Kementerian Pendidikan, Kebudayaan, Riset, dan Teknologi (Kemendikbudristek) berbagi pengalaman tentang tantangan digitalisasi di Indonesia pada acara internasional bertajuk “Conference on Challenges of the Digital Globalization in Indonesia” yang berlangsung pada 13 Juni 2024 di Berlin, Jerman.
Konferensi ini merupakan hasil kolaborasi apik antara Universitas Airlangga, Universitas Islam Riau, Fachhochschule Dortmund, Universität der Bundeswehr München, dan Deutscher Akademischer Austauschdienst (DAAD).
Atase Pendidikan dan Kebudayaan (Atdikbud) Kedutaan Besar Republik Indonesia (KBRI) Berlin, Roniyus Marjunus, menekankan pentingnya konferensi ini untuk memahami perkembangan digitalisasi di Indonesia. “Melalui konferensi ini, kita bisa memahami tantangan yang kita hadapi dalam dunia digital di Indonesia. Selain itu, acara ini juga menjadi tempat untuk bertukar perspektif antara Indonesia dan Jerman,” ungkap Roniyus.
Duta Besar Republik Indonesia di Jerman, Arif Havas Oegroseno, menjelaskan bahwa pasar digital di Indonesia terus tumbuh pesat. “Dengan populasi yang besar, pasar digital di Indonesia akan terus meningkat, bahkan bisa menyaingi Singapura,” ujar Havas.
Pada sesi berbagi praktik baik, Rektor Universitas Islam Riau, Syafrinaldi, memulai presentasinya dengan membahas tantangan digitalisasi dari perspektif masyarakat Islam di Indonesia. “Digitalisasi seperti dua sisi mata uang. Di satu sisi, membawa banyak keuntungan, membuat semuanya lebih efisien dan mudah. Namun di sisi lain, ada efek negatif yang harus diwaspadai, seperti penipuan di sektor perbankan,” jelas Syafrinaldi.
Dosen Fachhochschule Dortmund, Michael Bohne, kemudian membahas kerja sama antara Fachhochschule Dortmund – Universität der Bundeswehr München dengan Universitas Airlangga – Universitas Islam Riau. Fokus kerja sama ini meliputi pertukaran pelajar, publikasi bersama, kunjungan dosen tamu rutin, dan pengembangan kurikulum bersama.

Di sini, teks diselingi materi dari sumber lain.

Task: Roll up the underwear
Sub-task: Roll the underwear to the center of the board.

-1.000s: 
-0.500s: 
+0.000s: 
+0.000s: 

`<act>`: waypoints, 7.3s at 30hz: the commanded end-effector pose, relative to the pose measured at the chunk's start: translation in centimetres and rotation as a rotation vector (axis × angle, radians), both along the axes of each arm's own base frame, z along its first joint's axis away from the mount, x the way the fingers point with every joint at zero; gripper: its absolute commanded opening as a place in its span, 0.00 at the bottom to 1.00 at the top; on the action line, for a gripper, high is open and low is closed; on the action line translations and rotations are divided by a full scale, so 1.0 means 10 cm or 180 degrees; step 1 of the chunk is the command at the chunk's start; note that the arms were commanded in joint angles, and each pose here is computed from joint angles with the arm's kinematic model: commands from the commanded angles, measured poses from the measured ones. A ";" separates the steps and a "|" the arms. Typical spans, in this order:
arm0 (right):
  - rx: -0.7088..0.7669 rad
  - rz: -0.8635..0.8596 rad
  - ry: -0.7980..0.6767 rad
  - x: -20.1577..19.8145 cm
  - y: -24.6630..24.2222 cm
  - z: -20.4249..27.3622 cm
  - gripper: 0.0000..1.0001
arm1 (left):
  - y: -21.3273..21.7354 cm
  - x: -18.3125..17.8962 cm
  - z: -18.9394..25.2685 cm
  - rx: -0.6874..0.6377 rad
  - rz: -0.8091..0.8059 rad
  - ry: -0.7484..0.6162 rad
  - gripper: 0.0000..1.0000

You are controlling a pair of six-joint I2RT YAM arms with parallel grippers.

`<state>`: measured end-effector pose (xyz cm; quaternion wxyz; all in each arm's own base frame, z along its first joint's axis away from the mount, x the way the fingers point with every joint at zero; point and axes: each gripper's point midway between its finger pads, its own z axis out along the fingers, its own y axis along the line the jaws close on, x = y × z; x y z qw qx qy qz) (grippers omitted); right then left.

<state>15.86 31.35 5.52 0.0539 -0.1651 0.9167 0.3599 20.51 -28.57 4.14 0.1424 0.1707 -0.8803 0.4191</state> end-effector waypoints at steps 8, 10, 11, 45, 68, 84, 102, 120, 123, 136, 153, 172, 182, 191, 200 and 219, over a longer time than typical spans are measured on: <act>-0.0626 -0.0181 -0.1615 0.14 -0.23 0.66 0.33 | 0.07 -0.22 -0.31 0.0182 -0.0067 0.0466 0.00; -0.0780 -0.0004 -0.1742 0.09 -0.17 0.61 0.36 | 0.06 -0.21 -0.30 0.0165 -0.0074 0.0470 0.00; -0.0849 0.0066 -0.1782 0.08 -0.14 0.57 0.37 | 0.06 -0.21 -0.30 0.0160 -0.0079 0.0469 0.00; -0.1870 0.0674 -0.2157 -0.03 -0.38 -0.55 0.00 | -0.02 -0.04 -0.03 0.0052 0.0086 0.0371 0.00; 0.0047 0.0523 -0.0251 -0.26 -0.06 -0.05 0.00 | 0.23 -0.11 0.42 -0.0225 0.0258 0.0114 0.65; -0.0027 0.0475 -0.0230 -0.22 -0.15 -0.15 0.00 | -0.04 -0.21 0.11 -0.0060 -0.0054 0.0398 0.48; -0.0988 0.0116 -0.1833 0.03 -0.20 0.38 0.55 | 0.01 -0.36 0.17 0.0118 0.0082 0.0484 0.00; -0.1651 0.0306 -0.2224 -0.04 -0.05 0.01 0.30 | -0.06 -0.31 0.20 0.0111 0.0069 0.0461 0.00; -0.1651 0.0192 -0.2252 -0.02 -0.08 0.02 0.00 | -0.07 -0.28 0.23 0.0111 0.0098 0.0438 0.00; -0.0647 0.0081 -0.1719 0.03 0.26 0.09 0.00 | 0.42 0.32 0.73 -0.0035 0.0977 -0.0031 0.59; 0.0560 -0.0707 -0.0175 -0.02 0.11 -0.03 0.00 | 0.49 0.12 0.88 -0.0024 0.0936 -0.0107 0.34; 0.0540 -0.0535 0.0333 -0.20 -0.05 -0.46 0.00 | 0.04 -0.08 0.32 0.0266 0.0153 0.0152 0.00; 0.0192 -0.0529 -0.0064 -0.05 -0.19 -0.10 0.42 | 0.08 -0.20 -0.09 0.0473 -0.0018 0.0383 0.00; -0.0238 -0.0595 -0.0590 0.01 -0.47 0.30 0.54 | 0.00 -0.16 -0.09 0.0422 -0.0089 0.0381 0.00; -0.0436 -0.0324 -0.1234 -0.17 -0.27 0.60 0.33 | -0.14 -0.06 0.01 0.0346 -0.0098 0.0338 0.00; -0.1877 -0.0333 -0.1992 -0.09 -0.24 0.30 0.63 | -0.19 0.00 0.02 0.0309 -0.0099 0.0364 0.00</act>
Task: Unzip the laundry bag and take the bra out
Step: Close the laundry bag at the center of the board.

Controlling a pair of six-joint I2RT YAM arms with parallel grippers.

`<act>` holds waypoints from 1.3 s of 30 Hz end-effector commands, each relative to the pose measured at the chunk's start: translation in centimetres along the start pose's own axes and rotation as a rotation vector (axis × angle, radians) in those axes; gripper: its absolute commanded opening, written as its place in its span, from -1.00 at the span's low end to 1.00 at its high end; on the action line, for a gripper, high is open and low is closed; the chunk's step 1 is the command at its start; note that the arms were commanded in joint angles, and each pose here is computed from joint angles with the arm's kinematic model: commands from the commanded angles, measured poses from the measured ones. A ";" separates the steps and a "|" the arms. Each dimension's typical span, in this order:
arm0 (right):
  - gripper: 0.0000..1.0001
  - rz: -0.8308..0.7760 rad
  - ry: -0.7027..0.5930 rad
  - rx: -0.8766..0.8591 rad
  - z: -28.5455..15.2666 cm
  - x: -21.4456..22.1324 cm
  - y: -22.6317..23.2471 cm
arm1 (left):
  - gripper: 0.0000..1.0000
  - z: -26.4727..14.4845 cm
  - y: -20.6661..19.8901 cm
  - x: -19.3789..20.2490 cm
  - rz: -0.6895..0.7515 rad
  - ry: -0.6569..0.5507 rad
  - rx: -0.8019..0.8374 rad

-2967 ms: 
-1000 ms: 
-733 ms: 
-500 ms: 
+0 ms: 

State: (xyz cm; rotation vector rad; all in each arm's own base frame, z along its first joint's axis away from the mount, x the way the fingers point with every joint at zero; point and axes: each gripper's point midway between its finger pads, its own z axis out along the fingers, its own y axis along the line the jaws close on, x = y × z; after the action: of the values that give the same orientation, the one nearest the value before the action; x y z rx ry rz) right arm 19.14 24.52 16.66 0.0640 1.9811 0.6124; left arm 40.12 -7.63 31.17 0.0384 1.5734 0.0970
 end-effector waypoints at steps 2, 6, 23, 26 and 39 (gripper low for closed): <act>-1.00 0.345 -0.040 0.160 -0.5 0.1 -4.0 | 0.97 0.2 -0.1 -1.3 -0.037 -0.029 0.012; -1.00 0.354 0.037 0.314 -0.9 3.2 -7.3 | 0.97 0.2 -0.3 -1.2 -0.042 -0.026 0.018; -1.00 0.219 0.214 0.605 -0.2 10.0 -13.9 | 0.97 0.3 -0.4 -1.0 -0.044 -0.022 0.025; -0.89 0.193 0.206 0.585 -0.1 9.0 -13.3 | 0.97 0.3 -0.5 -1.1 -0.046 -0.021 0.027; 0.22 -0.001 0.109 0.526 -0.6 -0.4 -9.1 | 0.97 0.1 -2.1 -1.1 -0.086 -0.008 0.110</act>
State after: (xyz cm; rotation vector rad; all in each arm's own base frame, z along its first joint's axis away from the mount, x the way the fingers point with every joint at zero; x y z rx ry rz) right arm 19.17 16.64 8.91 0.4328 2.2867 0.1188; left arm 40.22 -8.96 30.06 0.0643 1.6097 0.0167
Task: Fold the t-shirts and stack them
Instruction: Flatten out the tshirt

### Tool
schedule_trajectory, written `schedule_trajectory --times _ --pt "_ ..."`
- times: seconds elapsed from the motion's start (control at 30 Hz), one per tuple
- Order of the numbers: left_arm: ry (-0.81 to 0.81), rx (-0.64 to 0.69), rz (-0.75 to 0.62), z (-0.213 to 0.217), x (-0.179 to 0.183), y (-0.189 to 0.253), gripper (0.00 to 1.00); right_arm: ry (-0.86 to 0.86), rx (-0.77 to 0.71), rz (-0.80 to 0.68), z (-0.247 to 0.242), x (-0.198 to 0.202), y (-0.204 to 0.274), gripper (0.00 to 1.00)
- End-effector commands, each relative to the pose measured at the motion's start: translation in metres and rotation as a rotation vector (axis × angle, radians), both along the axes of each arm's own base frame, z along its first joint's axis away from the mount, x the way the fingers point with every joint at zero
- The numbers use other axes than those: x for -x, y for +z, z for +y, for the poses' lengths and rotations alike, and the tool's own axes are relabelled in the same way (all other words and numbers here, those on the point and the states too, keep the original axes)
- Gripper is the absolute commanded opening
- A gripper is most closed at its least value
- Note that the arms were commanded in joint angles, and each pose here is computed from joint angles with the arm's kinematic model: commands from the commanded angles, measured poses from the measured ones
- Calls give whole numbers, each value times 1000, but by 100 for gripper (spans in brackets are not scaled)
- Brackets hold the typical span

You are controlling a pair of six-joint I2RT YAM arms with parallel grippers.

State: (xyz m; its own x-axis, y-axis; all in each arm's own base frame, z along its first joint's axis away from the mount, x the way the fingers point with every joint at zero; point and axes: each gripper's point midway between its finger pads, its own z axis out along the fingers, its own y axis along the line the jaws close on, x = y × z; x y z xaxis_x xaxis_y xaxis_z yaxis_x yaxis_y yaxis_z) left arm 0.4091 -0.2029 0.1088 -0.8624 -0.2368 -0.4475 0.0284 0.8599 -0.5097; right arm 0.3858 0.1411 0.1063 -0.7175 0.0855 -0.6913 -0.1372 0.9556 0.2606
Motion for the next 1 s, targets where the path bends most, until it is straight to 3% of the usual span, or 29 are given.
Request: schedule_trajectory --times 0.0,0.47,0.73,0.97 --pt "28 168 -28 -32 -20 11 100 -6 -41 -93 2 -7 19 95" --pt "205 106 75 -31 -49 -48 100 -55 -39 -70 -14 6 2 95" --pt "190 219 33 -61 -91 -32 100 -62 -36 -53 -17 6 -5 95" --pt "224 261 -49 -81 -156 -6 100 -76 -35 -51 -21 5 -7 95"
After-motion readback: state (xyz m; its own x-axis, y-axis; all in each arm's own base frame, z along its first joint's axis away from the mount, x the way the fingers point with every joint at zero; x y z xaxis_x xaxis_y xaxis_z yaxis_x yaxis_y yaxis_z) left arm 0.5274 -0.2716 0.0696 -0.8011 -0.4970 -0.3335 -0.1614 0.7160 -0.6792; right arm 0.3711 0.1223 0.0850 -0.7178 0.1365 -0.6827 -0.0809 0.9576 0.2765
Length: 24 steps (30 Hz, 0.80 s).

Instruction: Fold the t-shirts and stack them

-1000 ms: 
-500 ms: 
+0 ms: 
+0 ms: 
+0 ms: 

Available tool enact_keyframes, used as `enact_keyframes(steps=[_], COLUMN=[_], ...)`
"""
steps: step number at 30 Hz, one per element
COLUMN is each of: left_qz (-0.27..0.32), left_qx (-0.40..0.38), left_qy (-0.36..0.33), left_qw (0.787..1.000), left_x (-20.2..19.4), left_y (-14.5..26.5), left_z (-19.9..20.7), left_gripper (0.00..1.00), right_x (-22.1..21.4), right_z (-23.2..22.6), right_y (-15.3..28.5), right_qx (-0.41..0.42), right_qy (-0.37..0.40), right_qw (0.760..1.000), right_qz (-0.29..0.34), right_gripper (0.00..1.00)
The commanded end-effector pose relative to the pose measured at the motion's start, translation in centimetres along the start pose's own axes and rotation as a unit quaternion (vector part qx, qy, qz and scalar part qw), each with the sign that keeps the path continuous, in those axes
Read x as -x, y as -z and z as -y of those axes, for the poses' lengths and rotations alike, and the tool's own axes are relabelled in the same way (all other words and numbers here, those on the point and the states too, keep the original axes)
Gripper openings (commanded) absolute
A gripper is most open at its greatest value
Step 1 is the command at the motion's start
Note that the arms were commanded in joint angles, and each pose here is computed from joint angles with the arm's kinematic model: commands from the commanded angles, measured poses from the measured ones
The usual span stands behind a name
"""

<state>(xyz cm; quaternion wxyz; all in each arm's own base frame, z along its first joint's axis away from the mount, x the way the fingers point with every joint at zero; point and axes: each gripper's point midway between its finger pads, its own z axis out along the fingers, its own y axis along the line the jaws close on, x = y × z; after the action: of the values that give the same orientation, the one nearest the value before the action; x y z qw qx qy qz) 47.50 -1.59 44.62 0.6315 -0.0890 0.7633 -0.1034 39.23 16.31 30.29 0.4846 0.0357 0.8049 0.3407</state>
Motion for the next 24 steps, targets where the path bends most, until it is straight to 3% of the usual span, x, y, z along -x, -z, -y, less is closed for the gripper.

Stefan Koos, perwakilan lain dari Fachhochschule Dortmund, menyoroti pentingnya regulasi dalam era digitalisasi yang dinamis. “Era digital yang terus berkembang memerlukan kesiapan para ahli hukum dalam menghadapi masalah yang ada dan yang akan datang. Nilai-nilai tiap negara sering mempersulit pengaturan digitalisasi. Diperlukan peraturan khusus untuk mengatasi hal-hal baru yang muncul, terutama di dunia siber yang anonim dan sulit ditegakkan secara luas,” papar Stefan.
Menurut Stefan, ahli hukum, pengajar, praktisi, dan penegak hukum harus bisa merespons inovasi dengan cepat karena hukum positif sering kali datang terlambat. Ini menunjukkan betapa pentingnya fleksibilitas dalam menghadapi tantangan digital.
Konferensi ini juga menghadirkan narasumber dari berbagai instansi Jerman, termasuk DAAD, Kementerian Federal Transportasi dan Infrastruktur Digital, Deutsche Gesellschaft für Internationale Zusammenarbeit (GIZ), dan German Asia-Pacific Business Association. Konferensi ini adalah bagian dari proyek “Digitalization of Law and Society in Indonesia” yang dijalankan oleh Michael Bohne dan Stefan Koos dengan dukungan DAAD sejak 2022 hingga akhir 2024. Proyek ini berfokus pada pengembangan kurikulum bersama dan pertukaran pelajar serta dosen di bidang digitalisasi dan hukum.
Acara ini dihadiri oleh sekitar 44 peserta dari DAAD, Senatkanzlei Berlin, perwakilan industri, yayasan, serta mahasiswa Indonesia yang menempuh pendidikan di Berlin. Selain mendapatkan wawasan berharga dari para narasumber, para peserta juga menikmati kudapan khas Indonesia, yaitu pastel, menambah kehangatan dan semangat dalam diskusi yang interaktif.